The above example refers to the cache index, and therefore the contents of the reheat snapshot, as single, or ranges of, disk blocks, e.g., disk block 652. However, it should be noted that the present invention is not limited to any particular type of indexing scheme. Thus, for example, data to be restored to the cache may be indexed using physical addresses, virtual addresses, file names, file handles, data store object numbers, and/or other information that allows the data to be retrieved from the data store(s) 104.
For another example, data to be restored to the cache may be indexed using a virtual address space, such as addresses in the form of a zone and offset tuple (e.g., zone 96, offset 16384), in which case the snapshot saved to the data store would contain those same addresses. Upon retrieval of the cache index from the data store(s) 104, any virtualized addresses would be converted into physical addresses, e.g., disk number and block(s), in order to retrieve the corresponding data from the data store(s) 104 and repopulate the cache 106 with the retrieved data.
For yet another example, in certain exemplary embodiments as described in United States Patent Application No. 13/363,740, transactional data may be stored in a physical or logical transactional storage tier. Transactional performance is heavily gated by the hit rate on cluster access table (CAT) records, which are stored in nonvolatile storage, and which translate between logical host addresses and the corresponding locations of clusters in storage zones. The system maintains a cache of CAT records in the Zone MetaData Tracker (ZMDT) cache. A cache miss forces an extra read from disk for the host I O, thereby essentially nullifying any advantage from storing data in a higher-performance transactional zone. Thus, in order to deliver reasonable transactional performance, the system effectively must sustain a high hit rate from this cache.
After a system restart, the ZMDT memory will naturally be empty and so transactional I O will pay the large penalty of cache misses caused by the additional I/O required to load the array's metadata. Using fast cache reheat as described herein, the addresses of the cluster lookup table (CLT) sectors in the ZMDT cache may be stored during a snapshot, allowing those CLT sectors to be pre-loaded after a restart so as to enable the system to boot with an instantly hot ZMDT cache. In this exemplary embodiment, the data that needs to be saved is already in the cache's index structure, implemented in an exemplary embodiment as a splay tree.
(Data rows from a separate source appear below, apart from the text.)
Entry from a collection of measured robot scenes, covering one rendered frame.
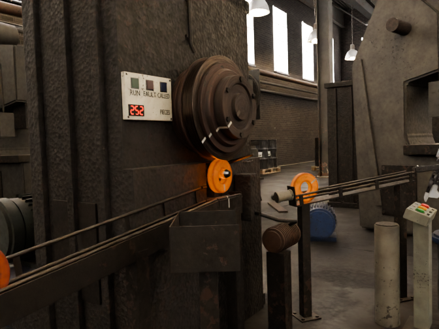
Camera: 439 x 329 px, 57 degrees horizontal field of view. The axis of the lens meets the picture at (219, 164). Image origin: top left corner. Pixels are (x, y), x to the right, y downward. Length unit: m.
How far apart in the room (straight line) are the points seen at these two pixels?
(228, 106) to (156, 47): 0.39
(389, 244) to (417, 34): 2.52
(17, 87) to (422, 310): 5.03
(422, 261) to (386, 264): 0.16
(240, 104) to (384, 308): 1.27
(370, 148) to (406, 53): 0.96
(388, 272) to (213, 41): 1.45
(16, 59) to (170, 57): 4.18
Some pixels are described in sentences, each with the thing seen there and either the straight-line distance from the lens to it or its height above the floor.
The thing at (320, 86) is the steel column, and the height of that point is 2.31.
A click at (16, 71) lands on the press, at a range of 5.86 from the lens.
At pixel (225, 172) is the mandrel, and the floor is 0.82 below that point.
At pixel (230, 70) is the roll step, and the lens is 1.88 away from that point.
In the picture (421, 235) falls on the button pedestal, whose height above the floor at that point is 0.48.
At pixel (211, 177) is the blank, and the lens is 1.82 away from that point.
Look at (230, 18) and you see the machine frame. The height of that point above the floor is 1.62.
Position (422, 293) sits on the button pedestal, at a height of 0.19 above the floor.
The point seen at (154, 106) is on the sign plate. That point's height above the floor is 1.12.
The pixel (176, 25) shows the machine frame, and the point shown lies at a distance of 1.91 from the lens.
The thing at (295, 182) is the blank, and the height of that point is 0.74.
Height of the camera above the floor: 0.96
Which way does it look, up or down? 3 degrees down
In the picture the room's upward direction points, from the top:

In certain exemplary embodiments, the storage processor 102 does not need to have knowledge of the internal structure or workings of the cache 106, but rather the cache 106 manages the index and reheating of the cache contents based on the index. Specifically, in order for the storage processor 102 to take a snapshot of the cache index, the cache 106 provides the index to the storage processor 102 via an application program interface (API), and the storage processor stores the index in the data store(s) 104. When a restart occurs, the storage processor 102 retrieves the index from the last snapshot and provides the index to the cache 106, which uses data in the snapshot to make calls to a cache miss handler of the storage processor 102 in order to effect the repopulation required for reheat, i.e., the cache 106 can simply look up the required data as if it were being asked to do so by one if its usual consumers.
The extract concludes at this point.